## Action item
Supply the number of lines below containing "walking", nothing else.

## Data block
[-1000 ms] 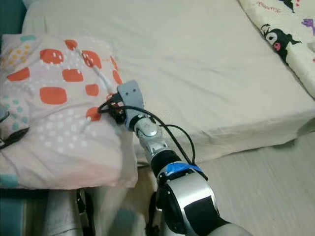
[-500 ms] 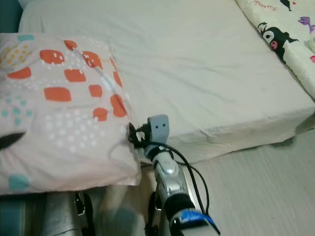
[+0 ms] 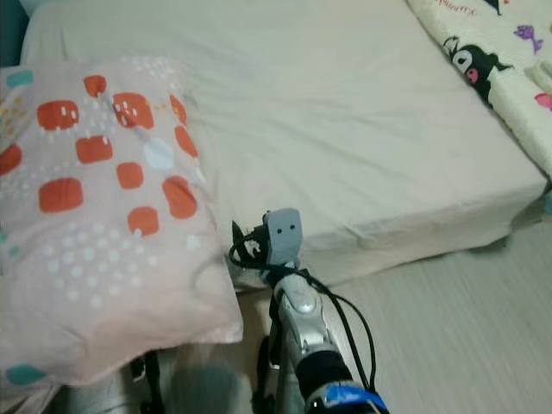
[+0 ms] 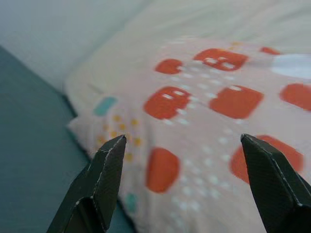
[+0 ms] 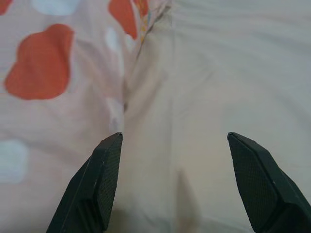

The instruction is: Clean up the room

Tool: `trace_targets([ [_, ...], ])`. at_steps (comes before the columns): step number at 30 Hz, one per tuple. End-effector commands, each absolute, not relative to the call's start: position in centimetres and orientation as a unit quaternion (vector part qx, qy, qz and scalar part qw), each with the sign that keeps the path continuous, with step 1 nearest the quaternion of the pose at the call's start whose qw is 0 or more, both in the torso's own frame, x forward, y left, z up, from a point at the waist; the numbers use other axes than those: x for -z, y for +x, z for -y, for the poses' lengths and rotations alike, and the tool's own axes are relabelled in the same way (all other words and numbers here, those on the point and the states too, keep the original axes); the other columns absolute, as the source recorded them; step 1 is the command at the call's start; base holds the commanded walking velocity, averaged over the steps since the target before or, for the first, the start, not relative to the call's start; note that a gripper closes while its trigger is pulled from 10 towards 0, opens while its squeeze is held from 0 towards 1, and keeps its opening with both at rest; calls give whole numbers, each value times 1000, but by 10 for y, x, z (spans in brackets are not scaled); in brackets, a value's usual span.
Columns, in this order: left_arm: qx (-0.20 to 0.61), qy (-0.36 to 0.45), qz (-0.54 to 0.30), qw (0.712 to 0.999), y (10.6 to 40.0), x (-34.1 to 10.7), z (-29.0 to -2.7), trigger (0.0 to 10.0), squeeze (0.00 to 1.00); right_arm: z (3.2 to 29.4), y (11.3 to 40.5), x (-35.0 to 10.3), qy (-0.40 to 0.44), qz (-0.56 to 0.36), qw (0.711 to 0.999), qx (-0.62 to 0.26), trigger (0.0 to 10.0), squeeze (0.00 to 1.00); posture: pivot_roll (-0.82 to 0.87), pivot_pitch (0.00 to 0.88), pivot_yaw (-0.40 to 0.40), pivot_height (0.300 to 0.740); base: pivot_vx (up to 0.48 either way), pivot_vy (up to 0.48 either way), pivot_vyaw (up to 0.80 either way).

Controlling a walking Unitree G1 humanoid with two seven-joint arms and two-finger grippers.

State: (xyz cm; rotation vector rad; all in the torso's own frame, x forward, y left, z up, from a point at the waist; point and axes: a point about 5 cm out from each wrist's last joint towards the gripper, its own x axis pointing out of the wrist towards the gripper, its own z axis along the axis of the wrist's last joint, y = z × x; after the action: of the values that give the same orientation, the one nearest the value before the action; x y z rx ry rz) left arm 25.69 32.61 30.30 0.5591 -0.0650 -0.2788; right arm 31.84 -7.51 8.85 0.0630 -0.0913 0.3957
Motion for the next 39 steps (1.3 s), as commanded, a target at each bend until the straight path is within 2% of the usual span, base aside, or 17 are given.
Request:
trace_targets([
  [1, 147, 253, 40, 955, 254, -304, -324, 10000, 0, 73, 313, -81, 35, 30, 979, -201, 10000, 0, 121, 227, -85, 539, 0, 0, 0],
  [4, 284, 192, -1, 939, 245, -287, -299, 10000, 0, 71, 311, -80, 33, 26, 977, -210, 10000, 0, 124, 220, -85, 539, 0, 0, 0],
  [5, 284, 192, -1, 939, 245, -287, -299, 10000, 0, 71, 311, -80, 33, 26, 977, -210, 10000, 0, 124, 220, -85, 539, 0, 0, 0],
  [8, 454, 230, -204, 836, 211, -238, -272, 10000, 0, 70, 309, -79, 24, 22, 975, -220, 10000, 0, 120, 218, -86, 539, 0, 0, 0],
  [9, 474, 244, -246, 810, 204, -227, -269, 10000, 0, 71, 308, -78, 22, 20, 975, -220, 10000, 0, 122, 215, -85, 539, 0, 0, 0],
  [12, 491, 270, -279, 780, 198, -214, -266, 10000, 0, 74, 308, -76, 18, 17, 976, -218, 10000, 0, 118, 219, -83, 539, 0, 0, 0],
  [13, 491, 272, -277, 780, 198, -210, -262, 8157, 0, 76, 308, -75, 15, 16, 976, -217, 10000, 0, 116, 220, -83, 539, 0, 0, 0],
  [15, 491, 272, -275, 781, 198, -208, -260, 8157, 0, 77, 308, -75, 13, 16, 976, -216, 10000, 0, 116, 220, -83, 539, 0, 0, 0],
  [16, 510, 221, -266, 788, 196, -207, -247, 0, 0, 80, 308, -74, 9, 14, 976, -215, 10000, 0, 110, 225, -82, 539, 0, 0, 0],
  [21, 537, 215, -262, 772, 188, -198, -226, 0, 0, 85, 304, -72, -11, 10, 973, -230, 10000, 0, 108, 229, -81, 539, 0, 0, 0],
  [26, 578, 206, -308, 727, 164, -171, -208, 0, 0, 93, 298, -66, -18, 1, 972, -233, 10000, 0, 94, 234, -80, 539, 0, 0, 0],
  [29, 578, 210, -310, 725, 162, -165, -205, 0, 0, 94, 298, -66, -19, 1, 973, -232, 10000, 0, 94, 234, -80, 539, 0, 0, 0],
  [31, 576, 212, -307, 728, 162, -156, -202, 0, 0, 94, 297, -65, -20, 0, 973, -230, 10000, 0, 93, 237, -82, 539, 0, 0, 0],
  [32, 545, 219, -301, 751, 169, -137, -197, 0, 0, 95, 296, -64, -21, -2, 973, -229, 10000, 0, 90, 238, -86, 539, 0, 0, 0],
  [33, 545, 219, -301, 751, 169, -137, -197, 0, 0, 95, 296, -64, -21, -2, 973, -229, 10000, 0, 90, 238, -86, 539, 0, 0, 0],
  [36, 474, 264, -260, 799, 194, -108, -193, 0, 0, 93, 295, -64, -21, -4, 972, -233, 10000, 0, 89, 240, -91, 539, 0, 0, 0],
  [39, 468, 264, -254, 805, 198, -99, -189, 0, 0, 91, 295, -65, -21, -2, 971, -237, 10000, 0, 82, 240, -91, 539, 0, 0, 0],
])
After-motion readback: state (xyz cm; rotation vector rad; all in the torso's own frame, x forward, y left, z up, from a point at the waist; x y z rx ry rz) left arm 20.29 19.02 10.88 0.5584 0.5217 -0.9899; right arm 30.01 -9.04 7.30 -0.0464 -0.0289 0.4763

## Answer to the exercise
2